EXERCISE BRIEF: Using the data below, count the lines where "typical" appears, and answer with the number alone.
________________________________________
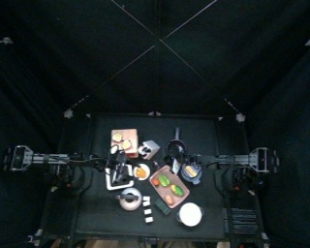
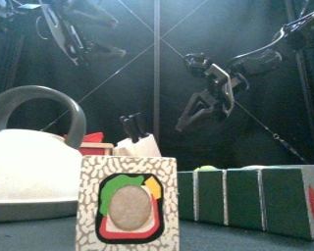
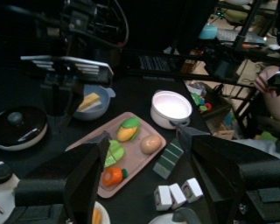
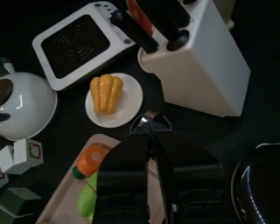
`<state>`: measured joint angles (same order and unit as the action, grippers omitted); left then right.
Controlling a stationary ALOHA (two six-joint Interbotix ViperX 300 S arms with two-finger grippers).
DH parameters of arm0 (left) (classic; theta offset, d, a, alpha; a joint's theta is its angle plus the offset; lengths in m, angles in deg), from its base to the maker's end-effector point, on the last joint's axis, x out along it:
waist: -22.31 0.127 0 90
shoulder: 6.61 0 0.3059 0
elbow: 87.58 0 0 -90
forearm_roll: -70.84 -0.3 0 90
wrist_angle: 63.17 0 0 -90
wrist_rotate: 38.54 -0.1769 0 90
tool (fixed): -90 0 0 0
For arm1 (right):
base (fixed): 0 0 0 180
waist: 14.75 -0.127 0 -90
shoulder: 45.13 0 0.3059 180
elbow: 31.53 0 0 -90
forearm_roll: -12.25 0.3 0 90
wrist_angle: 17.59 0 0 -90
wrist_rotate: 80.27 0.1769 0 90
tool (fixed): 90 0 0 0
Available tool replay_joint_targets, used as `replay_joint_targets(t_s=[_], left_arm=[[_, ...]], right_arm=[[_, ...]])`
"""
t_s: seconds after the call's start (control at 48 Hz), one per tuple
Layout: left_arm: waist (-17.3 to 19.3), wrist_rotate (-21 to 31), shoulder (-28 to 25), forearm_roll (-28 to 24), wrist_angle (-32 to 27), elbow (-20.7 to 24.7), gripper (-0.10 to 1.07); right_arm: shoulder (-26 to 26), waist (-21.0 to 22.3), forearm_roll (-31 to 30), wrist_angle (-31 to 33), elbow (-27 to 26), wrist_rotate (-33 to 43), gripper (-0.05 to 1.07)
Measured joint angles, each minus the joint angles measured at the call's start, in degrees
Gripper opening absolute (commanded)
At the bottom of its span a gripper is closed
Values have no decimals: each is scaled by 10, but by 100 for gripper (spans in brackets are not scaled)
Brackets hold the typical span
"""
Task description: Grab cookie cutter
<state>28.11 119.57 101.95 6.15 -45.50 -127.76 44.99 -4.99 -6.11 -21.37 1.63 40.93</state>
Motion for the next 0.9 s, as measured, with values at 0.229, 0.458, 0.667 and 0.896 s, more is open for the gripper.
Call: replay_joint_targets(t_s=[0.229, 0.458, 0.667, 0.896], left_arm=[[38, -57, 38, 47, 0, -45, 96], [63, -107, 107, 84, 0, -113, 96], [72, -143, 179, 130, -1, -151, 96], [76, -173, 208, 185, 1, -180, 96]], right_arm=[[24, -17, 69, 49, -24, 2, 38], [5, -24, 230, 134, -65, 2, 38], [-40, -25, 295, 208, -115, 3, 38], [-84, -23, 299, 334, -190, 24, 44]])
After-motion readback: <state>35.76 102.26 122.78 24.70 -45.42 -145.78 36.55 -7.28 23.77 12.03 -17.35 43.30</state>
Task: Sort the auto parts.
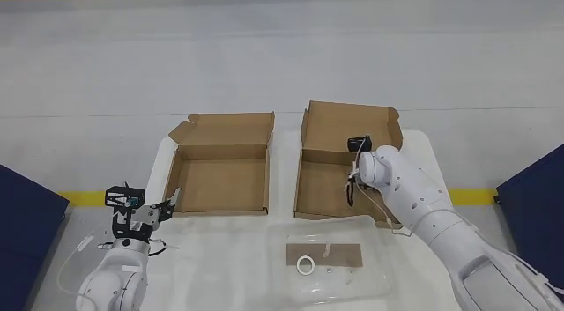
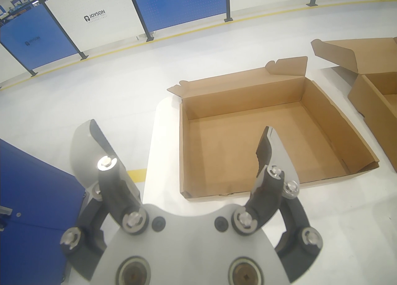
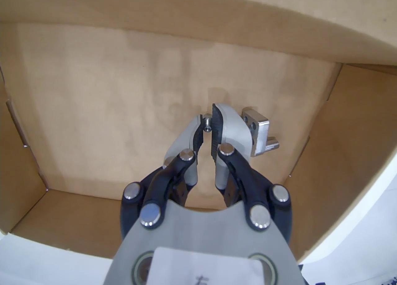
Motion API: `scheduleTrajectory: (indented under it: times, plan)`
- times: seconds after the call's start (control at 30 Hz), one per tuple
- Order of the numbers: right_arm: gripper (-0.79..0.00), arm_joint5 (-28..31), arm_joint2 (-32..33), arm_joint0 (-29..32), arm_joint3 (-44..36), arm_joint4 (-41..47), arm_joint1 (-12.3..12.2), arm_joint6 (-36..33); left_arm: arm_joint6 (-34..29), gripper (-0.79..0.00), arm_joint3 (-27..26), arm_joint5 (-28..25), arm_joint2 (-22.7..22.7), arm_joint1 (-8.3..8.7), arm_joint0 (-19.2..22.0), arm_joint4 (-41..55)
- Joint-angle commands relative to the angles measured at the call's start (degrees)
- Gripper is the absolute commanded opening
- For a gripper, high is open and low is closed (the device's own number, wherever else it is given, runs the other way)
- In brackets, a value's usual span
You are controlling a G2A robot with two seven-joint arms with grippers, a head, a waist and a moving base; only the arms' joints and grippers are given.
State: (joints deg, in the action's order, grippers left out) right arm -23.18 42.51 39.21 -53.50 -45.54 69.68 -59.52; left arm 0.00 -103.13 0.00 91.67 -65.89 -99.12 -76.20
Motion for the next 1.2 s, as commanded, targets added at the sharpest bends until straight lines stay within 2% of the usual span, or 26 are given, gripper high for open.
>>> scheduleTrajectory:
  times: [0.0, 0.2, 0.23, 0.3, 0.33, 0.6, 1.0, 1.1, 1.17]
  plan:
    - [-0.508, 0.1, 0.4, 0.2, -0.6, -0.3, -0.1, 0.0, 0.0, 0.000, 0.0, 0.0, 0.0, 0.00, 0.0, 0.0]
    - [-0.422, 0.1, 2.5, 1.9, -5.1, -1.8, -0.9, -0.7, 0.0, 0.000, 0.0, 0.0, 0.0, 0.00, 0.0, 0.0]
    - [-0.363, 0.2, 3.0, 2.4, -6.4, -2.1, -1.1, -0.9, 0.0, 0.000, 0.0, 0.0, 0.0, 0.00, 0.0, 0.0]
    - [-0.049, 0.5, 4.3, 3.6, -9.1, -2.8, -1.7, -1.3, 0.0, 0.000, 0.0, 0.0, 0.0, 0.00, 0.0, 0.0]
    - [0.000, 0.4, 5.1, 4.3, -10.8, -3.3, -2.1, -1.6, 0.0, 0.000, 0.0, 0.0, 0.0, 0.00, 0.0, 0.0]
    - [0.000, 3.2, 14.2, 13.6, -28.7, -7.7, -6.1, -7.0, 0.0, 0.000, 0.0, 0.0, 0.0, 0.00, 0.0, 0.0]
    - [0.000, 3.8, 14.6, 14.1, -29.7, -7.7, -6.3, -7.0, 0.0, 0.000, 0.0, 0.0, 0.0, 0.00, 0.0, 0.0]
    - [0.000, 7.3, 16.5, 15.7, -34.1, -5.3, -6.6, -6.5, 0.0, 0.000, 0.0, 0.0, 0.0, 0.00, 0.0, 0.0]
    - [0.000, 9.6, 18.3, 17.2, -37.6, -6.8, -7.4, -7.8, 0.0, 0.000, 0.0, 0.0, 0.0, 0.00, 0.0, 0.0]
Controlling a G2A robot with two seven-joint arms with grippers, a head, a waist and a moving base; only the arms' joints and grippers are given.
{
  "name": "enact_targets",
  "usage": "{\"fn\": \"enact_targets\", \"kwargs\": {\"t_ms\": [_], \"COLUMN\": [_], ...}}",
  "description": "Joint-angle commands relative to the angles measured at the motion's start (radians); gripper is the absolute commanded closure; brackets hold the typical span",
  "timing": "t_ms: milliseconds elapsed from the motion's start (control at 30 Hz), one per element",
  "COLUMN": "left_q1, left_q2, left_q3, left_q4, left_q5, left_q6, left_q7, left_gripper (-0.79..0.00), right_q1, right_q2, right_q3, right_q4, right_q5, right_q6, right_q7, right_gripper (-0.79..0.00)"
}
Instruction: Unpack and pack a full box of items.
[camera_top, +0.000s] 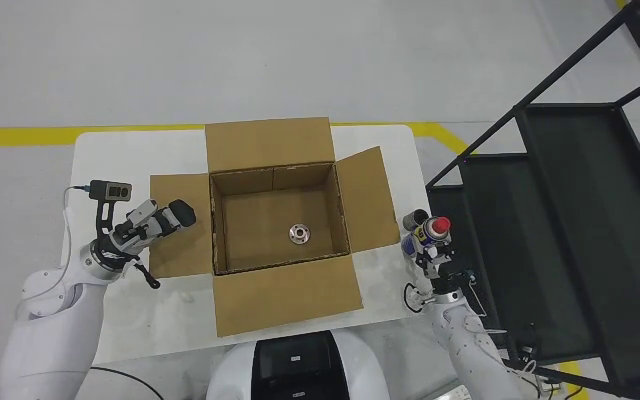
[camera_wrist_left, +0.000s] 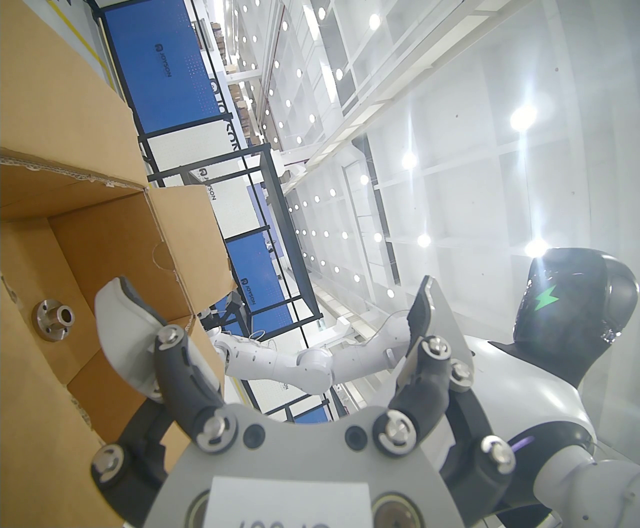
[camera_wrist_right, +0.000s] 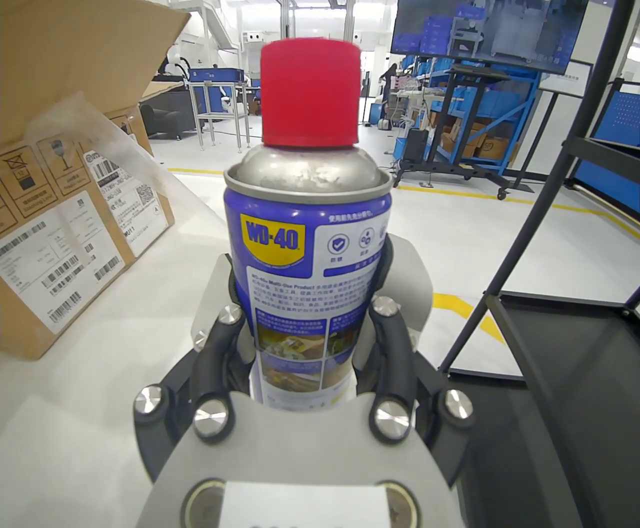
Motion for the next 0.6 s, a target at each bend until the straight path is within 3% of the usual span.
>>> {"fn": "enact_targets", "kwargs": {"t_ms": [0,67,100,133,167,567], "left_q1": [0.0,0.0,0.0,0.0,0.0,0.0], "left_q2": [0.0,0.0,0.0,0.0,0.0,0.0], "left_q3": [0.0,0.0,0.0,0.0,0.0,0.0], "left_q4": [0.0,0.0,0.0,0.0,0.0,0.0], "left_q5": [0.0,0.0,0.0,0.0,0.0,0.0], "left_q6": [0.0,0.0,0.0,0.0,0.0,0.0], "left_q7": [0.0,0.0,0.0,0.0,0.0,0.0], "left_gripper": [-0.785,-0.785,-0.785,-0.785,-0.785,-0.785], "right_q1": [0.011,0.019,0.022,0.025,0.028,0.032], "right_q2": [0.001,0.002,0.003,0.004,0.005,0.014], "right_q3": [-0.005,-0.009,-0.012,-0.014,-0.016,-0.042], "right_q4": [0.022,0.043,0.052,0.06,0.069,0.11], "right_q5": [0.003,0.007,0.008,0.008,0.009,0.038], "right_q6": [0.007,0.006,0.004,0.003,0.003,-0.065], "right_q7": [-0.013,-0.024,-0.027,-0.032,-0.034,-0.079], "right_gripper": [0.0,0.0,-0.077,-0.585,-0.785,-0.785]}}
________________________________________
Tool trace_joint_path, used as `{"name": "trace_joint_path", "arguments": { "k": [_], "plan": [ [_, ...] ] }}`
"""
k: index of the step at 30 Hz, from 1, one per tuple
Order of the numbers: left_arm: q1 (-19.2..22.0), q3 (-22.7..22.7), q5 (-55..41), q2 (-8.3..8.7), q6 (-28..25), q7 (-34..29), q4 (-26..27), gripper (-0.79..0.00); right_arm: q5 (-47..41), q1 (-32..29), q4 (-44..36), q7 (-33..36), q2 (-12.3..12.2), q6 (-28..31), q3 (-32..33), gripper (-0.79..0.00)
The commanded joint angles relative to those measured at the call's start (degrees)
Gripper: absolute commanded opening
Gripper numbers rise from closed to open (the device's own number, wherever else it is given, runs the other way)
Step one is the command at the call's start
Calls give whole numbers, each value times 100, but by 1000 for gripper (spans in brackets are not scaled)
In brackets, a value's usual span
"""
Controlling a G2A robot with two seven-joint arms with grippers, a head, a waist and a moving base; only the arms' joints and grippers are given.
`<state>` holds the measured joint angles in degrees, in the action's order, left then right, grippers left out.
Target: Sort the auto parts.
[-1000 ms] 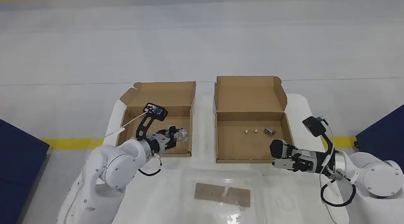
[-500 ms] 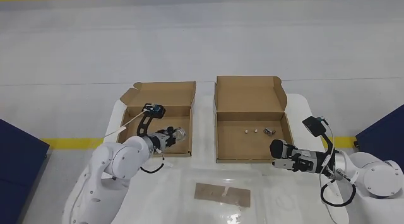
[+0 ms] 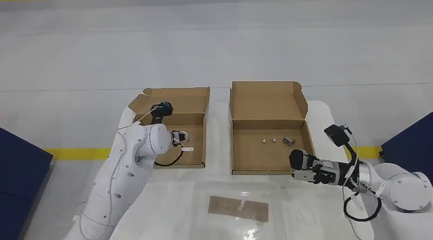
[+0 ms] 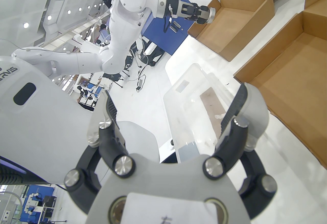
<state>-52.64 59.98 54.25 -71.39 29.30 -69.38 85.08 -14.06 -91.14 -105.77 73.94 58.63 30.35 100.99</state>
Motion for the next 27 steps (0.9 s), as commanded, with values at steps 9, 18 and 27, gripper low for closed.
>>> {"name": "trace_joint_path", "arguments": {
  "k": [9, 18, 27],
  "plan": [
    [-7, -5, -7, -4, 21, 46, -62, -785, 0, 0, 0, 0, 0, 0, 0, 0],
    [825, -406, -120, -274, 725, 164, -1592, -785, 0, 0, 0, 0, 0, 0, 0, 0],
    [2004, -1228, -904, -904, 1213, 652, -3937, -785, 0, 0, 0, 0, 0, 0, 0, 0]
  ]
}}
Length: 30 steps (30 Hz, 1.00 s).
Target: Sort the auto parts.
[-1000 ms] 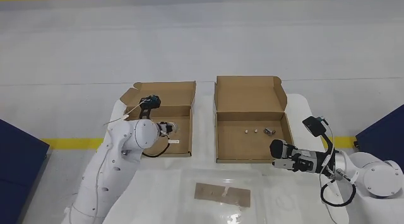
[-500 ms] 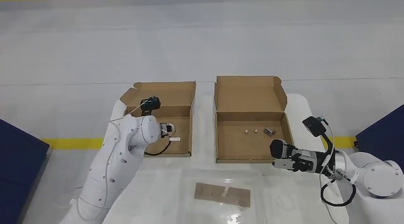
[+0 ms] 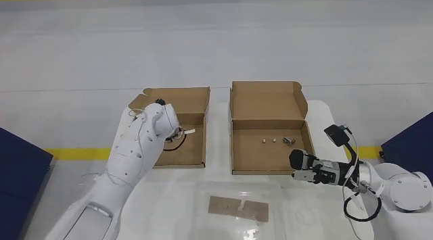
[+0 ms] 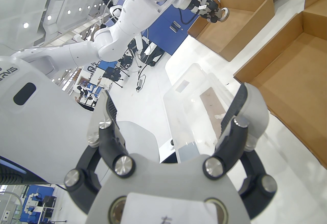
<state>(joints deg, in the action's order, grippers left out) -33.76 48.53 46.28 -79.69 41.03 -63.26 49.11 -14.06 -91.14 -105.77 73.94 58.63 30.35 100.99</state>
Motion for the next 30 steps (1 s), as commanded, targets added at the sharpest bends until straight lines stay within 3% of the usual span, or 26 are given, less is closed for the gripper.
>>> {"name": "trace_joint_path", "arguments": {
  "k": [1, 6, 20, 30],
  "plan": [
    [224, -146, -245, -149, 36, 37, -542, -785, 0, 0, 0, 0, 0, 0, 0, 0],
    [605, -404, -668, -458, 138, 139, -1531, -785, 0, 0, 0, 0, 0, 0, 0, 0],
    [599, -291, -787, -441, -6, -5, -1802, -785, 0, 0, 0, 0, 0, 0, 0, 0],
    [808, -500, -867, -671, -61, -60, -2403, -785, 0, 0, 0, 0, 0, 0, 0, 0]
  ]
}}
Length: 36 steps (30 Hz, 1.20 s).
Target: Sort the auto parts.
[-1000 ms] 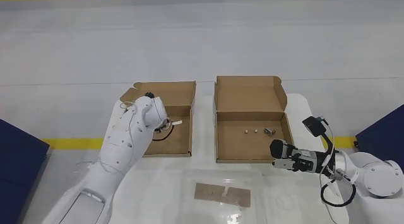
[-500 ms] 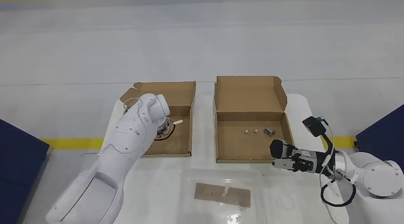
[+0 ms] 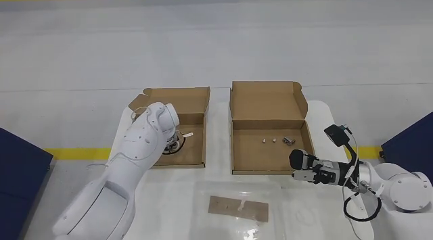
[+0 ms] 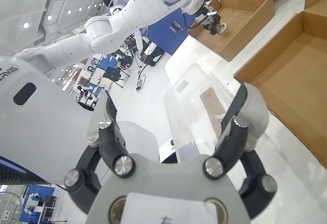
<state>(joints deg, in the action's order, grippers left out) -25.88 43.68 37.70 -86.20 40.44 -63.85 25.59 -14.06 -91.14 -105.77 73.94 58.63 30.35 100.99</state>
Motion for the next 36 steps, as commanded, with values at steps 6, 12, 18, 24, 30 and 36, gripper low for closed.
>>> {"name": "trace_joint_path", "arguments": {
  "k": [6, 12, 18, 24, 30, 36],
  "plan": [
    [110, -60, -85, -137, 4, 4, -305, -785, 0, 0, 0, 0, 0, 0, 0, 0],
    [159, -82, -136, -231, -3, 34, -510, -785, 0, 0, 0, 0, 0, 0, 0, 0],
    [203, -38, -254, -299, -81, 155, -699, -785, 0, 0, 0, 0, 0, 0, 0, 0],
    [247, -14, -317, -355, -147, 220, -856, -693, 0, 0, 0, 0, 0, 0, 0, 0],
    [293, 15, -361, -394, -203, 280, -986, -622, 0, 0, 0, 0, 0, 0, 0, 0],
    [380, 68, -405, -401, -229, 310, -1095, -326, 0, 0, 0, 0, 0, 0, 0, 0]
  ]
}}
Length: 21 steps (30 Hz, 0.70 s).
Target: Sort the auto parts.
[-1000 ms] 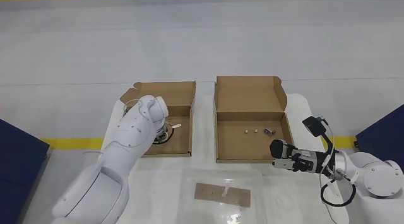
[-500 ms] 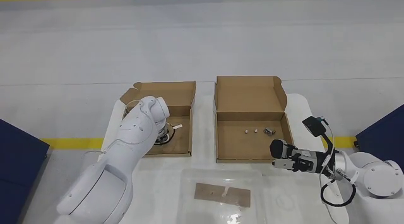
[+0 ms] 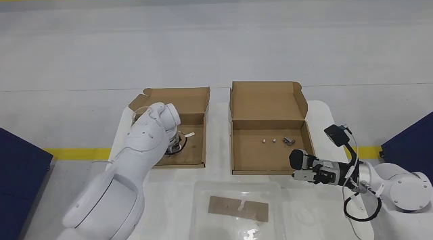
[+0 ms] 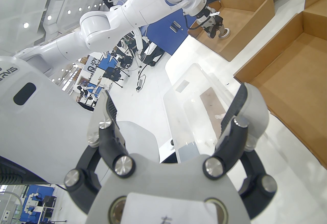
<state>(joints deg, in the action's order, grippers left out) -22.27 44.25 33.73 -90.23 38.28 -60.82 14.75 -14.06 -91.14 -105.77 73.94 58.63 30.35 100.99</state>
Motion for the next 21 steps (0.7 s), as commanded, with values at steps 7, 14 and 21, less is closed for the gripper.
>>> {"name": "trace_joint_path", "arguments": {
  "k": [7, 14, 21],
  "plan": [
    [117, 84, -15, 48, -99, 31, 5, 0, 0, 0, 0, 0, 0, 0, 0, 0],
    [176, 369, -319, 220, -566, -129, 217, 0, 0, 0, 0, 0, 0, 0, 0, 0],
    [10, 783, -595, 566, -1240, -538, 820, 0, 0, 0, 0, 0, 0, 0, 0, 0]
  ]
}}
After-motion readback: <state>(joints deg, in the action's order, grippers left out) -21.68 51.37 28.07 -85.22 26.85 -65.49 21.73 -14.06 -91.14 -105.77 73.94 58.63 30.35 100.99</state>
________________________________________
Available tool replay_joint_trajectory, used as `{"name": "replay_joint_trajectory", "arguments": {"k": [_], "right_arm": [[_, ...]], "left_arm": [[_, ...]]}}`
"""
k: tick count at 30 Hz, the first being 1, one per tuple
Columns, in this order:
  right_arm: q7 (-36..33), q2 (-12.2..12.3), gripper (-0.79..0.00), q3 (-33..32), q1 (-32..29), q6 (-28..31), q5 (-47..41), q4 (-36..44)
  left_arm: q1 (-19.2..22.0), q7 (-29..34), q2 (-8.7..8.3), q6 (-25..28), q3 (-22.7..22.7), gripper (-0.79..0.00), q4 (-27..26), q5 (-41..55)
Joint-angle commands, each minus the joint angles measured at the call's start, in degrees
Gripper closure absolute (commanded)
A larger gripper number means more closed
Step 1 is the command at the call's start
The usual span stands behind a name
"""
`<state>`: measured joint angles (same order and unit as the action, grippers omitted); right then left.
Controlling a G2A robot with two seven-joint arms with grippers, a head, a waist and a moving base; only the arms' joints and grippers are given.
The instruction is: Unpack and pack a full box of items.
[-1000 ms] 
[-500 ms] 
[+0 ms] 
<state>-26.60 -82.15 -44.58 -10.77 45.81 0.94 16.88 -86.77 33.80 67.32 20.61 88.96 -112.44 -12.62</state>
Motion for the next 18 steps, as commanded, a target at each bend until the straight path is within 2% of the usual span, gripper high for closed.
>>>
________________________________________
ANSWER BELOW: 2